Too slow query when filtering for date range + LIMIT 1 on large table

gitmalong · June 30, 2024, 9:11am

Hi guys!

I have a hypertable consisting of around 20million entries. When filtering for date entries (< mydate) LIMIT 1 I still have query times of around 250ms-1sec which is too slow for my use case.

Have I overseen something in my hypertable setup?

SELECT
	"ledger"."id",
	"ledger"."year",
	"ledger"."volume",
	"ledger"."asset_group",
	"ledger"."asset_id",
	"ledger"."source_type",
	"ledger"."source_id",
	"ledger"."date",
	"ledger"."volume_base_asset",
	"ledger"."volume_base_asset_discovery",
	"ledger"."consumed"
FROM
	"ledger"

WHERE
	"ledger"."year" = 2021
	AND "ledger"."asset_group" = 'abc'
	AND "ledger"."asset_id" = 'def'
	AND "ledger"."date" <= '2021-10-20 16:56:28 +00:00'
	AND "ledger"."volume" > 0
	AND "ledger"."consumed" = FALSE
GROUP BY
	LEDGER.ID,
	LEDGER.DATE
ORDER BY
	"ledger"."date" ASC
	
LIMIT
1

Explain: eHfb | explain.depesz.com

Create table

            CREATE TABLE IF NOT EXISTS "ledger" (
                "id" serial NOT NULL,
                "year" integer NOT NULL,
                "volume" decimal NOT NULL,
                "asset_group" text NOT NULL,
                "asset_id" text NOT NULL,
                "source_type" integer NOT NULL,
                "source_id" integer NOT NULL,
                "date" timestamp with time zone NOT NULL,
                "volume_base_asset" decimal,
                "volume_base_asset_discovery" integer NOT NULL DEFAULT 0,
                "consumed" bool NOT NULL,
                PRIMARY KEY ("id", "date")
            );
SELECT create_hypertable('ledger', by_range('date', INTERVAL '12 hours'));

CREATE INDEX IF NOT EXISTS "idx-ledger-source"
    ON public.ledger USING btree
    (source_id ASC NULLS LAST, source_type ASC NULLS LAST)
    TABLESPACE pg_default;
CREATE INDEX IF NOT EXISTS "idx-ledger"
    ON public.ledger USING btree
    (year ASC NULLS LAST, asset_group COLLATE pg_catalog."default" ASC NULLS LAST, asset_id COLLATE pg_catalog."default" ASC NULLS LAST, consumed ASC NULLS LAST, volume ASC NULLS LAST, date ASC NULLS LAST)
    TABLESPACE pg_default;

jonatasdp · July 1, 2024, 7:10pm

Is there any chance that you add an extra clause here:

	AND "ledger"."date" <= '2021-10-20 16:56:28 +00:00'

and make date between … and …

Then it will be able to exclude chunks and go straight to the right chunks of data. As you see you have a IndexCond of 1.5 seconds because it needs to go to all chunks. If you put date between it will be able to exclude chunks in advance and the IndexCond will be much more efficient as it will not go over all the chunks.
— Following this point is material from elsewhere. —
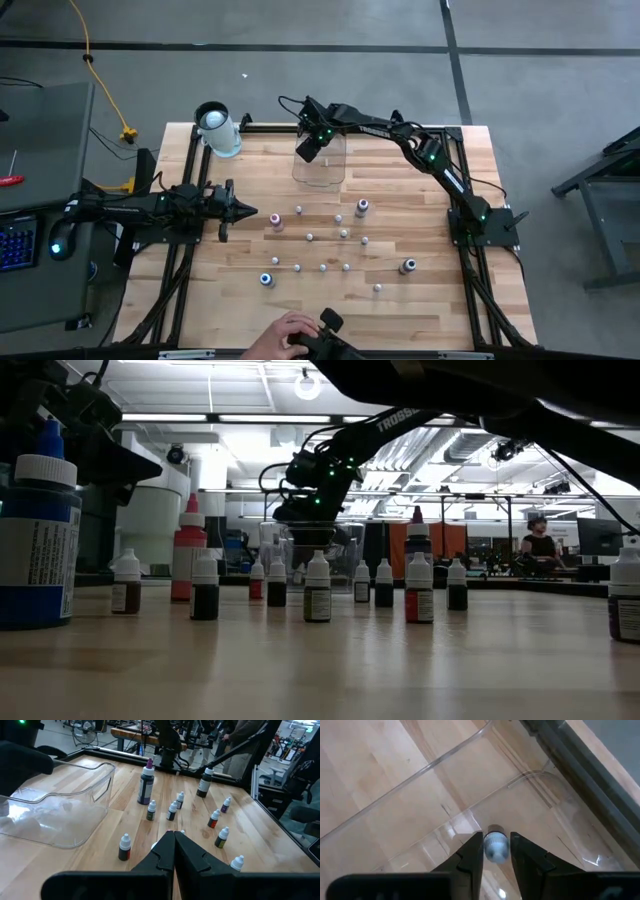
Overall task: Pick & Place food coloring
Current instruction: Put the small black food coloring bottle into the container, then put the small violet food coloring bottle into the container
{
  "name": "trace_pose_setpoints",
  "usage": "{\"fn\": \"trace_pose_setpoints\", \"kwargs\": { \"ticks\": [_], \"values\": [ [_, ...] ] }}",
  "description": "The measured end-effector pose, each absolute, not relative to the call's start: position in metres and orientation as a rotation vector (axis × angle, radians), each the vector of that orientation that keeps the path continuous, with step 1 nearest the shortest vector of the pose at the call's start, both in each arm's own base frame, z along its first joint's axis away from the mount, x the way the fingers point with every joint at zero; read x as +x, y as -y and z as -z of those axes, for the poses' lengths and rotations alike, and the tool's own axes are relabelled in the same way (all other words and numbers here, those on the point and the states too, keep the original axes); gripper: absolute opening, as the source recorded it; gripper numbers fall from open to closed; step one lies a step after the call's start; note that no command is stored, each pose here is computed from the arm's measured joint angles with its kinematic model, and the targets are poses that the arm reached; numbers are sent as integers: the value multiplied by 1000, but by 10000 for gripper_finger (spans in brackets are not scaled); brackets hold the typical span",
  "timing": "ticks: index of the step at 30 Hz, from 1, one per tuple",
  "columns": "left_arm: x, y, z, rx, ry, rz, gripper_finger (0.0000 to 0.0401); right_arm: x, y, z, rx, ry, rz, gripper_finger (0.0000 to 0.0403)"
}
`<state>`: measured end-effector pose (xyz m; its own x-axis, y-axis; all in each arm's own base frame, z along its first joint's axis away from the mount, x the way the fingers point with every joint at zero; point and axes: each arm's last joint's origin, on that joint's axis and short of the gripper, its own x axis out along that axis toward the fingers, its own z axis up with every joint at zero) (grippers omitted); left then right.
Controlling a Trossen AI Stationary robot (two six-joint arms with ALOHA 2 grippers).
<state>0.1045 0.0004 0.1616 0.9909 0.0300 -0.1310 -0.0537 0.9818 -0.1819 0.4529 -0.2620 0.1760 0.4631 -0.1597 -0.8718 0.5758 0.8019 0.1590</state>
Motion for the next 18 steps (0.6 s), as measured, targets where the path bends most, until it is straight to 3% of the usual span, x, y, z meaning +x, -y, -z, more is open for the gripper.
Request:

gitmalong · July 1, 2024, 7:35pm

Unfortunately I cannot narrow it down to a certain date interval because I don’t know when the “last unconsumed ledger entry” was created as I am actually searching for it.

I am wondering whether my partition fits my use case when the query from above is my most time critical use case. Could I also partition my hypertable by “asset_group”, “asset_id”, “consumed”?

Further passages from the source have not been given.